The weights and bias are initialized randomly with random.uniform(-1, 1).

Callable modules

The __call__ method is invoked automatically by Python when an object is called like a function.

This means a Neuron instance can be evaluated as neuron(x), a Layer instance as layer(x), and an MLP instance as n(x).

This pattern is close to the way PyTorch modules define a forward computation and are then called like functions.

import random
 
 
class Neuron: 
 
    def __init__ (self, nin):
        self.w = [Value(random.uniform(-1,1)) for _ in range(nin)]
        self.b = Value(random.uniform(-1,1))
    
    def __call__(self, x):
        act = sum((wi*xi for wi, xi in zip(self.w, x)), self.b)
        out = act.tanh()
        return out
 
class Layer:
 
    def __init__(self, nin, nout):
        self.neurons = [Neuron(nin) for _ in range(nout)]
    
    def __call__(self, x):
        outs = [neuron(x) for neuron in self.neurons]
        return outs[0] if len(outs) == 1 else outs
 
class MLP:
 
    def __init__(self, nin, nouts):
        sz = [nin] + nouts
        self.layers = [Layer(sz[i], sz[i+1]) for i in range(len(nouts))]
    
    def __call__(self, x):
        for layer in self.layers:
            x = layer(x)
        return x

The Layer class contains a list of neurons. Each neuron receives nin inputs and produces one output, so a layer with nout neurons produces nout outputs.

If a layer has only one neuron, its output is returned directly as a scalar Value; otherwise, the list of neuron outputs is returned.

The MLP class receives:

nin, the number of input values;
nouts, a list containing the number of neurons in each layer.

Inside the constructor, these two pieces are combined with:

sz = [nin] + nouts

List concatenation
Here + is not doing numerical addition. Since both operands are lists, Python uses + to concatenate them. So nin is first wrapped in a one-element list, [nin], and then attached in front of nouts. This wrapping is necessary because nin is an integer, while nouts is a list.

For example:
nin = 3
nouts = [4, 4, 1]
sz = [nin] + nouts
gives:
sz = [3, 4, 4, 1]
This list represents the full sequence of layer dimensions:
3 -> 4 -> 4 -> 1

The MLP is then built by taking consecutive pairs from this list. This is what happens in:

self.layers = [Layer(sz[i], sz[i+1]) for i in range(len(nouts))]

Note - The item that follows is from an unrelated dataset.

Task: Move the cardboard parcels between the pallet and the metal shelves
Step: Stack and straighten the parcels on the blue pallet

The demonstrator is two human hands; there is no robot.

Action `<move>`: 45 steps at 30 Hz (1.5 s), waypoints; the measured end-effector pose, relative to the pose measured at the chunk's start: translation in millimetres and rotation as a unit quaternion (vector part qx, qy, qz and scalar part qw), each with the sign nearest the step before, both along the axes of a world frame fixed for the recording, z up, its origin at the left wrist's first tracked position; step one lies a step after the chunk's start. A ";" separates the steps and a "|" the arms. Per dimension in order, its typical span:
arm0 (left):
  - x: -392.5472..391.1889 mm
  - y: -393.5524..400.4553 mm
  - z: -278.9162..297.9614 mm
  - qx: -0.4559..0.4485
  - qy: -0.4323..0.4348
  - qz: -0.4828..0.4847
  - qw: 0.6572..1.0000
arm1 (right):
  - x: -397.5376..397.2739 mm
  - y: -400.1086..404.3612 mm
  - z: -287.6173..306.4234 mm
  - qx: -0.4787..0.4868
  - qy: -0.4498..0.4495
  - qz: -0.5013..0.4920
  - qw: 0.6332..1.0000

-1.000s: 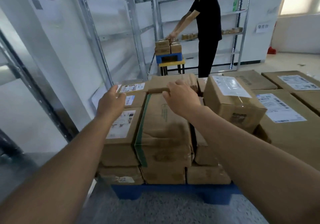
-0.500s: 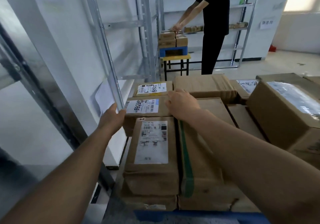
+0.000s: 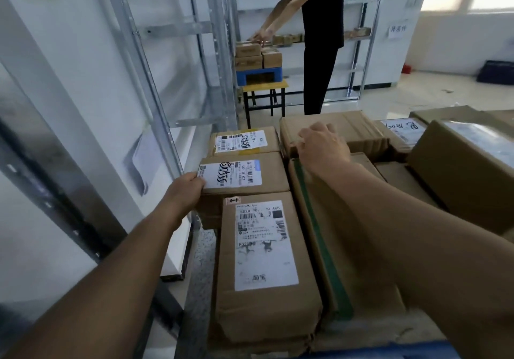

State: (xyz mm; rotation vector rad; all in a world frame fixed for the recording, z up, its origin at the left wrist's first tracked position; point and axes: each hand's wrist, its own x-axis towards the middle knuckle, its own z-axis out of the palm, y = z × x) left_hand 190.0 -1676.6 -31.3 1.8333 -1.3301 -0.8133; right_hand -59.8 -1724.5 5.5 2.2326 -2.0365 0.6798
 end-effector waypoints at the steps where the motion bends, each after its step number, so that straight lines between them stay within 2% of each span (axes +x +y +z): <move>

The consecutive pairs are:

3 -> 4, first layer: $3$ inputs, $4$ neurons;
4 -> 4, second layer: $4$ inputs, $4$ neurons;
4 -> 1, output layer: $4$ inputs, $1$ neuron.

Therefore, MLP(3, [4, 4, 1]) creates:

an input size of $3$ ;
a first hidden layer with $4$ neurons;
a second hidden layer with $4$ neurons;
an output layer with $1$ neuron.

Visualizing one forward pass

The input:

x = [2.0, 3.0, -1.0]

is passed through an MLP with two hidden layers of width 4 and a single scalar output.

x = [2.0, 3.0, -1.0]
n = MLP(3, [4, 4, 1])
draw_dot(n(x))

Because the MLP is built entirely out of scalar Value operations, the resulting computation graph is large even for this tiny network.

Random initialization

The exact numerical output depends on the random weights and biases initialized by random.uniform(-1, 1).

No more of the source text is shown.